Palestinians seeking Monday vote on measure

Draft Security Council resolution demands immediate halt to ‘settlement activities’

US, which opposes settlements but is also against adjudicating the conflict at the UN, is pushing members to settle for symbolic joint statement to the same effect

Jacob Magid is The Times of Israel's US bureau chief

A view of construction work in the Jewish settlement of Givat Ze'ev, between Jerusalem and Ramallah, in the West Bank on May 10, 2022. (Ahmad Gharabali/AFP)
A view of construction work in the Jewish settlement of Givat Ze'ev, between Jerusalem and Ramallah, in the West Bank on May 10, 2022. (Ahmad Gharabali/AFP)

The United Arab Emirates has drafted a UN Security Council resolution calling on Israel to immediately cease all settlement activity, and the Palestinian Mission to the UN, which lobbied for the measure, is urging members of the top panel to hold a vote as early as Monday, three UN diplomats told The Times of Israel on Wednesday.

The resolution was drafted in response to an announcement by Israel on Sunday that it would be legalizing nine outposts and advancing plans for some 10,000 new settlement homes in the West Bank in response to a series of terror attacks in Jerusalem.

The draft resolution, obtained by The Times of Israel, demands that Israel “immediately and completely cease all settlement activities in the occupied Palestinian territory.”

The resolution “reaffirms that the establishment by Israel of settlements in the Palestinian territory occupied since 1967, including East Jerusalem, has no legal validity and constitutes a flagrant violation under international law.”

It condemns “all Israeli settlement activities and all other unilateral measures aimed at altering the demographic composition, character and status of the Palestinian Territory occupied since 1967, including East Jerusalem, including, inter alia, the construction and expansion of settlements, transfer of Israeli settlers, confiscation of land, demolition of homes and displacement of Palestinian civilians.”

Israel annexed East Jerusalem in 1980 and considers it part of its undivided capital.

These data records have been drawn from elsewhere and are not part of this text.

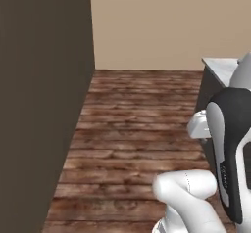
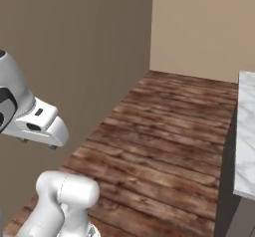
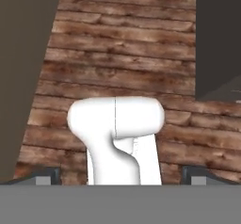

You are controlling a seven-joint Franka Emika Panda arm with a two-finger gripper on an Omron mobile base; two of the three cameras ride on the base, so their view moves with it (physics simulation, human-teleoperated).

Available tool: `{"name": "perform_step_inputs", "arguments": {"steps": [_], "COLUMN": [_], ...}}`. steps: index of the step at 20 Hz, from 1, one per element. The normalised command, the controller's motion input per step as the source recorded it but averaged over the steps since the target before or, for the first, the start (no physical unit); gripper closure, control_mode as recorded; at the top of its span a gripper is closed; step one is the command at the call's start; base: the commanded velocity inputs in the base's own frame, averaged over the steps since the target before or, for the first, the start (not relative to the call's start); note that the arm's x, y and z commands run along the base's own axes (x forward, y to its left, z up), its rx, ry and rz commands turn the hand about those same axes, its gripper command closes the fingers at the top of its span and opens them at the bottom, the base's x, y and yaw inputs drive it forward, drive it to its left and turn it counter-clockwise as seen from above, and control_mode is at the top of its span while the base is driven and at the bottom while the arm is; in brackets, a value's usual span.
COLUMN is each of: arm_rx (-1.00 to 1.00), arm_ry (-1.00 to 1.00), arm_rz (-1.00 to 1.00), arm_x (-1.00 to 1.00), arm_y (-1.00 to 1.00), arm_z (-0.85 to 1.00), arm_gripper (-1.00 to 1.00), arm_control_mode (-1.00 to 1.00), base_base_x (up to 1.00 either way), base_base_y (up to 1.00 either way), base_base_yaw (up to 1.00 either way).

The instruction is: Place two dumplings into each of the tupperware containers and then place the containers in the fridge.

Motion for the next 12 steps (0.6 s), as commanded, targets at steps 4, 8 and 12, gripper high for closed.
{"name": "perform_step_inputs", "arguments": {"steps": [4, 8, 12], "arm_rx": [0.00, 0.00, 0.00], "arm_ry": [0.00, 0.00, 0.00], "arm_rz": [0.00, 0.00, 0.00], "arm_x": [0.00, 0.00, 0.00], "arm_y": [0.00, 0.00, 0.00], "arm_z": [0.00, 0.00, 0.00], "arm_gripper": [-1.00, -1.00, -1.00], "arm_control_mode": [1.00, 1.00, 1.00], "base_base_x": [1.00, 1.00, 1.00], "base_base_y": [0.19, 0.16, 0.17], "base_base_yaw": [-0.23, -0.20, -0.17]}}
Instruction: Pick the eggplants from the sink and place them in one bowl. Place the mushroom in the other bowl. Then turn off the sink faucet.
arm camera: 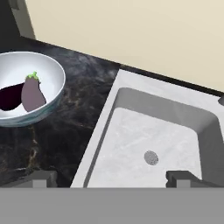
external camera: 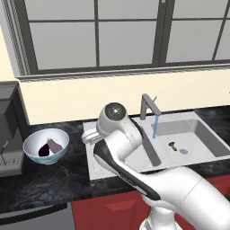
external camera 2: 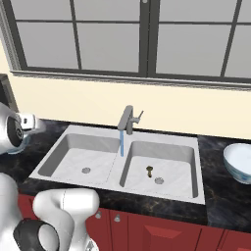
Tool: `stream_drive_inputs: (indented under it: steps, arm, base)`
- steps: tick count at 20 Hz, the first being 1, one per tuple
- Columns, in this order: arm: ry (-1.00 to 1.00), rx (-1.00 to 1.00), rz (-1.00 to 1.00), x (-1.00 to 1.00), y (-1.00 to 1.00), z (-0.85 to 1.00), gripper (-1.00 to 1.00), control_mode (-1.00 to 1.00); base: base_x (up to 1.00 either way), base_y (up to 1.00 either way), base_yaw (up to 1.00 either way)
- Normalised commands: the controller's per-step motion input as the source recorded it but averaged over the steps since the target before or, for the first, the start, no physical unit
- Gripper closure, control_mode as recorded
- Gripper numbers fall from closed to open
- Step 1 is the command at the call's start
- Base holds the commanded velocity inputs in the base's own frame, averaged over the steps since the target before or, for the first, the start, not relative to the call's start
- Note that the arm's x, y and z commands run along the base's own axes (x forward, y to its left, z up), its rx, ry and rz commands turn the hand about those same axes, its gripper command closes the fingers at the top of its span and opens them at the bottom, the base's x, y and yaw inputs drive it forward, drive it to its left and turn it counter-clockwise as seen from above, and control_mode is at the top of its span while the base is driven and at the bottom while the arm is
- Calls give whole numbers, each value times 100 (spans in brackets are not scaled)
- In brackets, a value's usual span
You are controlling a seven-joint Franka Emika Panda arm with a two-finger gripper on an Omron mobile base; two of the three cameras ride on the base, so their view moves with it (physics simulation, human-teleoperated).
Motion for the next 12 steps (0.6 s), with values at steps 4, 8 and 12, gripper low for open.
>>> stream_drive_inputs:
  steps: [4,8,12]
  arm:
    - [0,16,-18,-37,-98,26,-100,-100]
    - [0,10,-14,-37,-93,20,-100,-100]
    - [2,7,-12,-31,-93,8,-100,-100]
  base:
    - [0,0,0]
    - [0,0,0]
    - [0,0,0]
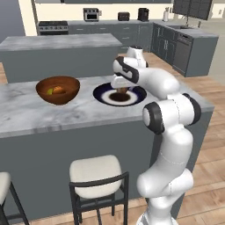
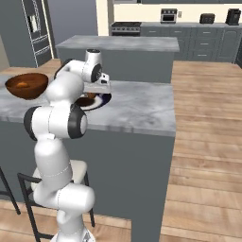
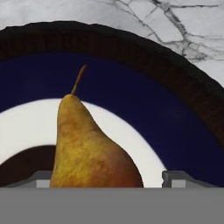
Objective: Take the fruits from the plate on the dining counter and place two fruits in each bowl.
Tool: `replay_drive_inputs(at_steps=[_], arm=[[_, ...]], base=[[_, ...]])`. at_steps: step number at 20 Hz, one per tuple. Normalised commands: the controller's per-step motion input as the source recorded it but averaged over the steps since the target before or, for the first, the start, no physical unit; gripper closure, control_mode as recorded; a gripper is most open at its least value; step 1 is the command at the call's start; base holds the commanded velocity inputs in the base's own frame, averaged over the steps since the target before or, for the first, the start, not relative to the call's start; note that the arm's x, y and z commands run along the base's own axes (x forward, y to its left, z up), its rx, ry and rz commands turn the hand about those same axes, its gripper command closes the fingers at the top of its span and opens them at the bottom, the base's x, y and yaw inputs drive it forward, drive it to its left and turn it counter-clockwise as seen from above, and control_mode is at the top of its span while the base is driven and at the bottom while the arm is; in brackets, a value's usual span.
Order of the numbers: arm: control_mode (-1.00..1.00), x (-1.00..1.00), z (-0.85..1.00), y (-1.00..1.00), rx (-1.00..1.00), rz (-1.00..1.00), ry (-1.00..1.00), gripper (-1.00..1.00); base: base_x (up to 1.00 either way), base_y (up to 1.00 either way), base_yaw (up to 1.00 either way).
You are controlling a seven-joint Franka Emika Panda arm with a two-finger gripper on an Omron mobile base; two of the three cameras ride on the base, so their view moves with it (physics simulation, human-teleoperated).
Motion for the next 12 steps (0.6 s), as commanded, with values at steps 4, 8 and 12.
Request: replay_drive_inputs(at_steps=[4,8,12], arm=[[-1.0,0.0,0.0,0.0,0.0,0.0,0.0,1.0],[-1.0,0.0,0.24,0.0,0.0,0.0,0.0,1.0],[-1.0,-0.29,0.68,0.14,-0.03,-0.02,0.02,1.0]], base=[[0.0,0.0,0.0],[0.0,0.0,0.0],[0.0,0.0,0.0]])
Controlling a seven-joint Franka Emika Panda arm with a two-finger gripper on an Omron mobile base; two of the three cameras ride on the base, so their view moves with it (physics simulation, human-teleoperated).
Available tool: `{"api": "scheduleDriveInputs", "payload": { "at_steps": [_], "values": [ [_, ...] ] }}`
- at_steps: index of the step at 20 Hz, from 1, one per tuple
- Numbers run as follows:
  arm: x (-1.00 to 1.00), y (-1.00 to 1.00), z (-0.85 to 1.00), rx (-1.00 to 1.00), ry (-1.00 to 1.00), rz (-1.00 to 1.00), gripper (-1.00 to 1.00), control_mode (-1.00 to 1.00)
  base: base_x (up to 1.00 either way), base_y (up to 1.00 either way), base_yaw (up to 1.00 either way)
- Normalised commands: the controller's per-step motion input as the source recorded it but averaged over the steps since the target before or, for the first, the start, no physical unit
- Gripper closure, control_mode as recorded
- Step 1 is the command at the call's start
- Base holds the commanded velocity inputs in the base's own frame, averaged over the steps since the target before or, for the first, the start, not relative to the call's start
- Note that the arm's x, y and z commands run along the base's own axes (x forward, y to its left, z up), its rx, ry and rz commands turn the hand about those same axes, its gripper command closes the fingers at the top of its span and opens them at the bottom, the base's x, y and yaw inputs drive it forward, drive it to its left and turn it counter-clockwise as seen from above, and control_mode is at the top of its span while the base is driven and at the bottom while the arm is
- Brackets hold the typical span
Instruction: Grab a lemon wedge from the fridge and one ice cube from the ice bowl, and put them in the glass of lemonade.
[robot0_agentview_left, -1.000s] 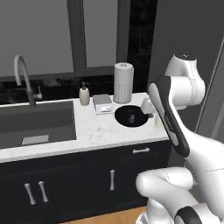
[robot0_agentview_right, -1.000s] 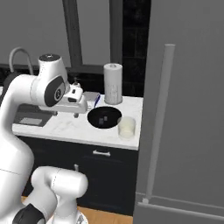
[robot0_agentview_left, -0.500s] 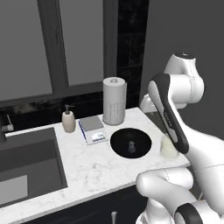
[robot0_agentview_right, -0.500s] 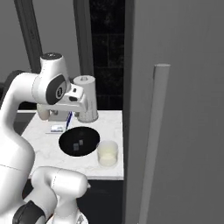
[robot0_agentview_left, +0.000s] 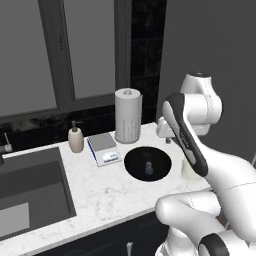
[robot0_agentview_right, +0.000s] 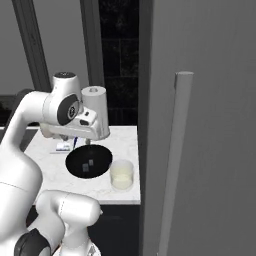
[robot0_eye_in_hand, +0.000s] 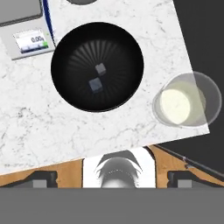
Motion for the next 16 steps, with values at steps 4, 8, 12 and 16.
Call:
{"api": "scheduleDriveInputs", "payload": {
  "at_steps": [4, 8, 12, 16],
  "values": [
    [0.0, 0.03, -0.64, 0.0, 0.09, -0.07, -1.0, -1.0, 0.0, 0.0, 0.0],
    [-0.38, -0.01, -0.37, 0.07, 0.07, 0.0, -1.0, -1.0, 0.0, 0.0, 0.0],
    [-0.44, 0.01, -0.23, 0.01, 0.19, -0.01, -1.0, -1.0, 0.0, 0.0, 0.0],
    [0.11, 0.02, -0.14, -0.09, 0.06, 0.02, -1.0, -1.0, 0.0, 0.0, 0.0]
  ]
}}
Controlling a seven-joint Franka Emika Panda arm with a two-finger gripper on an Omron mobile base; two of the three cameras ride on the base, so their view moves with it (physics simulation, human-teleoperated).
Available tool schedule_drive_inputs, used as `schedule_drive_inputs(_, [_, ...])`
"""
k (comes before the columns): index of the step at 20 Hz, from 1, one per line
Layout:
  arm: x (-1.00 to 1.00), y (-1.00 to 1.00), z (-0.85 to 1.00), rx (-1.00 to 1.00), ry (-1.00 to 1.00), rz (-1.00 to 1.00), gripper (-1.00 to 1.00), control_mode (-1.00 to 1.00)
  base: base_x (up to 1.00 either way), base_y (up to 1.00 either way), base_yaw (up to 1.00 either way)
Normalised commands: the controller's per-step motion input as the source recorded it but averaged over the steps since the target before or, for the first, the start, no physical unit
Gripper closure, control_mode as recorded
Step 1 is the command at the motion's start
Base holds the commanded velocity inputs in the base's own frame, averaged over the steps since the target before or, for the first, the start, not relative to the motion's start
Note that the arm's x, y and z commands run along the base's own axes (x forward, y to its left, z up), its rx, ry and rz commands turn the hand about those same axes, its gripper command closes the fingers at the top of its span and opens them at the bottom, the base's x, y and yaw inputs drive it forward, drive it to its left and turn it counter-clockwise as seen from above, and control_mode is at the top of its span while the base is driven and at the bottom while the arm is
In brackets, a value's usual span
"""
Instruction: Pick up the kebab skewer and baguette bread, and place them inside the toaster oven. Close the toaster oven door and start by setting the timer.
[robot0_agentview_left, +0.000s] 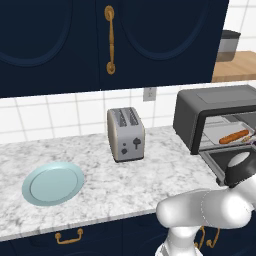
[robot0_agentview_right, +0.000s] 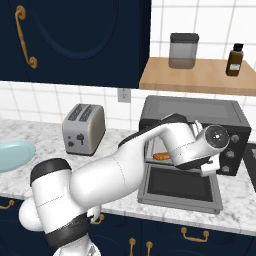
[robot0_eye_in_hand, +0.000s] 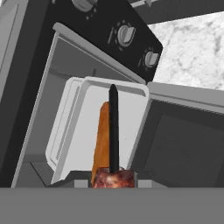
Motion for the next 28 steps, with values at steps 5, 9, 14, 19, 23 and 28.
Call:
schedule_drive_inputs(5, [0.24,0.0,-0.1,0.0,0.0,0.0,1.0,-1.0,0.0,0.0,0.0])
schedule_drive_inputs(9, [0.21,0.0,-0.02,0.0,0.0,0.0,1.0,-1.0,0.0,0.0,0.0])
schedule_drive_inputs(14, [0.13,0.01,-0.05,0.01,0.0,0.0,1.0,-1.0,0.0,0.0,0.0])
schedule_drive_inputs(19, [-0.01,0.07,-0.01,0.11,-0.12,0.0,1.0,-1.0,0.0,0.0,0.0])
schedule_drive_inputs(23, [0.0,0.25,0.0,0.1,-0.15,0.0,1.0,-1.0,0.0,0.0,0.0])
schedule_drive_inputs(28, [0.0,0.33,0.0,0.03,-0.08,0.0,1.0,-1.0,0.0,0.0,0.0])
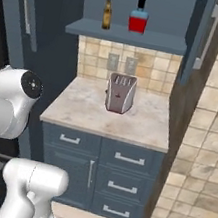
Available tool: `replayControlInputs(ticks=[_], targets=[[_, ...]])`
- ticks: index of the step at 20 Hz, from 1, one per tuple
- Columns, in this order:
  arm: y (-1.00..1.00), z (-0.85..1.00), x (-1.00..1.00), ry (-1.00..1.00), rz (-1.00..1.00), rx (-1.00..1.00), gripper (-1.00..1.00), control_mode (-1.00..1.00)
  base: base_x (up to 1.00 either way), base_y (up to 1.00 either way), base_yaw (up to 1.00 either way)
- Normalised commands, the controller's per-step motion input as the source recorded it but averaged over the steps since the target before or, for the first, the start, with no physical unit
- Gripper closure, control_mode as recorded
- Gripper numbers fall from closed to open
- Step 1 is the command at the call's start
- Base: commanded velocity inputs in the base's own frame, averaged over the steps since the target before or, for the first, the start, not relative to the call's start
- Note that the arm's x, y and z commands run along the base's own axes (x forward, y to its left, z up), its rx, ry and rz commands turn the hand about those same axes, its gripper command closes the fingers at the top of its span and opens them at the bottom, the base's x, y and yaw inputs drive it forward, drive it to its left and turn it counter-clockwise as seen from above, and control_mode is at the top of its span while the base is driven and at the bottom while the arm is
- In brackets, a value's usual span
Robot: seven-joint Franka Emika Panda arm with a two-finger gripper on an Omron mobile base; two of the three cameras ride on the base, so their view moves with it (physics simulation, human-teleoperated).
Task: Sort all alcoholic drinks to one cabinet, and non-alcoholic drinks to the other.
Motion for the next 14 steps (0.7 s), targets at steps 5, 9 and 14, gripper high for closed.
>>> replayControlInputs(ticks=[5,9,14], targets=[[0.00,0.00,0.00,0.00,0.00,0.00,1.00,1.00,-0.42,0.67,0.28],[0.00,0.00,0.00,0.00,0.00,0.00,1.00,1.00,-0.38,0.71,0.29],[0.00,0.00,0.00,0.00,0.00,0.00,1.00,1.00,-0.24,0.78,0.32]])
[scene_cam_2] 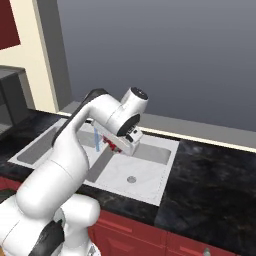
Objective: Take the fish out of the fridge, briefly rinse it in the sink, and place it on the tray next to the sink.
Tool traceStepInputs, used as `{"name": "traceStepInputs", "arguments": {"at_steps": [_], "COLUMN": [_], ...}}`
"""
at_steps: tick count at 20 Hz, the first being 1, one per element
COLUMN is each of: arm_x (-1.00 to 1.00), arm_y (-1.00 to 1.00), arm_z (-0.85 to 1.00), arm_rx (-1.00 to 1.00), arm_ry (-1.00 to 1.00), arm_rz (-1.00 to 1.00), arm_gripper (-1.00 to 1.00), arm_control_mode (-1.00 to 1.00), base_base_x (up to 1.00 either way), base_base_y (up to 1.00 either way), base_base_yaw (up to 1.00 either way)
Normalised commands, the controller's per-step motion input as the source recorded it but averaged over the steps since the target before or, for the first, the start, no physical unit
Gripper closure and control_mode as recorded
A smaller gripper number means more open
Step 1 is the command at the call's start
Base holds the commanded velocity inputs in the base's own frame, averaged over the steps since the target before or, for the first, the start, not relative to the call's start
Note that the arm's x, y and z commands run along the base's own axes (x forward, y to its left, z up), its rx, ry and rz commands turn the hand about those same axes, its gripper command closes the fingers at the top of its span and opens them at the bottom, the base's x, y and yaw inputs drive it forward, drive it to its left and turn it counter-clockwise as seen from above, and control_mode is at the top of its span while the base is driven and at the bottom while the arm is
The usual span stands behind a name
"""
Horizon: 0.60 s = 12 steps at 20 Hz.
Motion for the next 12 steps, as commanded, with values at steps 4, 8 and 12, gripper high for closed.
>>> {"name": "traceStepInputs", "arguments": {"at_steps": [4, 8, 12], "arm_x": [0.0, 0.05, 0.52], "arm_y": [-0.05, 0.07, 0.28], "arm_z": [-0.05, -0.13, -0.25], "arm_rx": [0.24, 0.09, 0.05], "arm_ry": [0.02, 0.04, 0.06], "arm_rz": [0.48, 0.55, 0.52], "arm_gripper": [1.0, 1.0, 1.0], "arm_control_mode": [-1.0, -1.0, -1.0], "base_base_x": [0.0, 0.0, 0.0], "base_base_y": [0.0, 0.0, 0.0], "base_base_yaw": [0.0, 0.0, 0.0]}}
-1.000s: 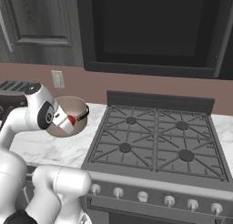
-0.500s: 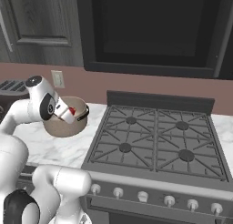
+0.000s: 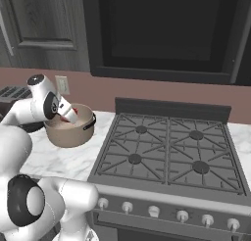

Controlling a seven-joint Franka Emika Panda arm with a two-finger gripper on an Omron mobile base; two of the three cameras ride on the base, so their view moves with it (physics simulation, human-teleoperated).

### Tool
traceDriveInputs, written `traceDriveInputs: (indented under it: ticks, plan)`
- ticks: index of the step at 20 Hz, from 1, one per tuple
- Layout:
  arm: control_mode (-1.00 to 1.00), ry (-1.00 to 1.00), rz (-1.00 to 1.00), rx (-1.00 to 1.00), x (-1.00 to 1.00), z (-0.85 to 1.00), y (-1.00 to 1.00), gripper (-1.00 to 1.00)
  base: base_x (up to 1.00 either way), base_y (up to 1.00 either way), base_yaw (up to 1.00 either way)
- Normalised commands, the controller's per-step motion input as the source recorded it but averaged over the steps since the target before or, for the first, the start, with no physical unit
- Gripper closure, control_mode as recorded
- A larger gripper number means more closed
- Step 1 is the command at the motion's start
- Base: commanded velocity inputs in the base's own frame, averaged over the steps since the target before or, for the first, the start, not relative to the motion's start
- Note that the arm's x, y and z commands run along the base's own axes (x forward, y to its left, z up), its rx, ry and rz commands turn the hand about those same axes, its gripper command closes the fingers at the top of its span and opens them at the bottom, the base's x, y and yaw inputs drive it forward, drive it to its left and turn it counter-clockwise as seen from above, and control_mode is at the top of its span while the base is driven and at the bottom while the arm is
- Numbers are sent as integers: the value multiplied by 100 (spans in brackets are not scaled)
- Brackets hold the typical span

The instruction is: Turn on the sink faucet. Then move the onion from the counter to the sink. Turn off the sink. Move the vegetable from the sink to the pot next to the stove. Finally move the pot to the front left burner.

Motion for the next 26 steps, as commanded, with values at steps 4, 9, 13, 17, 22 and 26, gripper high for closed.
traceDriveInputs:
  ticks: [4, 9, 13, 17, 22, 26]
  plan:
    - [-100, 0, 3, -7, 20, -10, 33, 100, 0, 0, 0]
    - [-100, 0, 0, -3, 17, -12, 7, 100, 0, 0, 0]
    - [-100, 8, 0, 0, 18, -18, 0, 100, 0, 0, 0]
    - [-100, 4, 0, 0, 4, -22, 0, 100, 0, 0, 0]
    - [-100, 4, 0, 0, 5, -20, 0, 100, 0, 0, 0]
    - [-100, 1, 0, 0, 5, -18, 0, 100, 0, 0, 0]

As for the West Bank, it has stopped short of formally annexing the territory but successive governments have expanded Jewish settlements beyond the Green Line and the new government headed by Prime Minister Benjamin Netanyahu is principally supportive of the measure.

The UAE’s UN Security Council resolution — first reported by Reuters — condemns moves toward annexation by Israel, including outpost legalizations.

The resolution also “calls for upholding unchanged the historic status quo at the holy sites in Jerusalem.”

It also calls on both parties to “to observe calm and restraint, and to refrain from provocative actions, incitement, inflammatory rhetoric and hate speech.”

The resolution reaffirms members’ “unwavering commitment to the vision of the two-State solution where two democratic States, Israel and Palestine, live side by side in peace within secure and recognized borders.”

The US has pushed back against the Palestinian effort to bring the resolution to a vote, as it has long opposed adjudicating the Israeli-Palestinian conflict at the United Nations, two UN diplomats said.

Illustrative: Hayashi Yoshimasa, Minister for Foreign Affairs of Japan, chairs a Security Council meeting at United Nations headquarters in New York, January 12, 2023. (AP Photo/John Minchillo)

However, it is also fervently opposed to the latest Israeli announcement and has issued several statements expressing its dismay over Jerusalem’s plans.

In order to avoid having to use its veto to block the resolution, the US has encouraged the Palestinians and their allies in the council to consider drafting a more symbolic joint statement condemning the settlement announcements, the UN diplomats said.

Ramallah has rejected the proposal and is pushing for the resolution to be brought to a vote on Monday when the Security Council holds its monthly session where members are briefed on developments in the Israeli-Palestinian conflict.

Talks on the resolution are ongoing, though, and the text could well change as well as the timing for the vote, the UN diplomats clarified.

The last time a resolution against Israel on settlements was passed by the Security Council was in December 2016. Fourteen of the body’s 15 members backed the measure while the US, under then-US president Barack Obama, decided to abstain in order to allow the resolution to pass.

A spokesman for the US Mission to the UN did not immediately respond to a request for comment.

According to the three UN diplomats, Israel is simultaneously lobbying members of the Security Council not to back the resolution, but faces an uphill battle given that its policies in the West Bank face near-unanimous opposition.

Israel’s Ambassador to the UN Gilad Erdan penned a letter to UN Security Council members on Tuesday, urging them to condemn a recent series of attacks in Jerusalem in which 11 Israelis were killed, claiming “they are a direct consequence” of incitement from the Palestinian Authority and terror groups.

The letter made no mention of the steps to further entrench Israel’s presence in the West Bank that were approved by the cabinet on Sunday and framed as a response to the Palestinian attacks.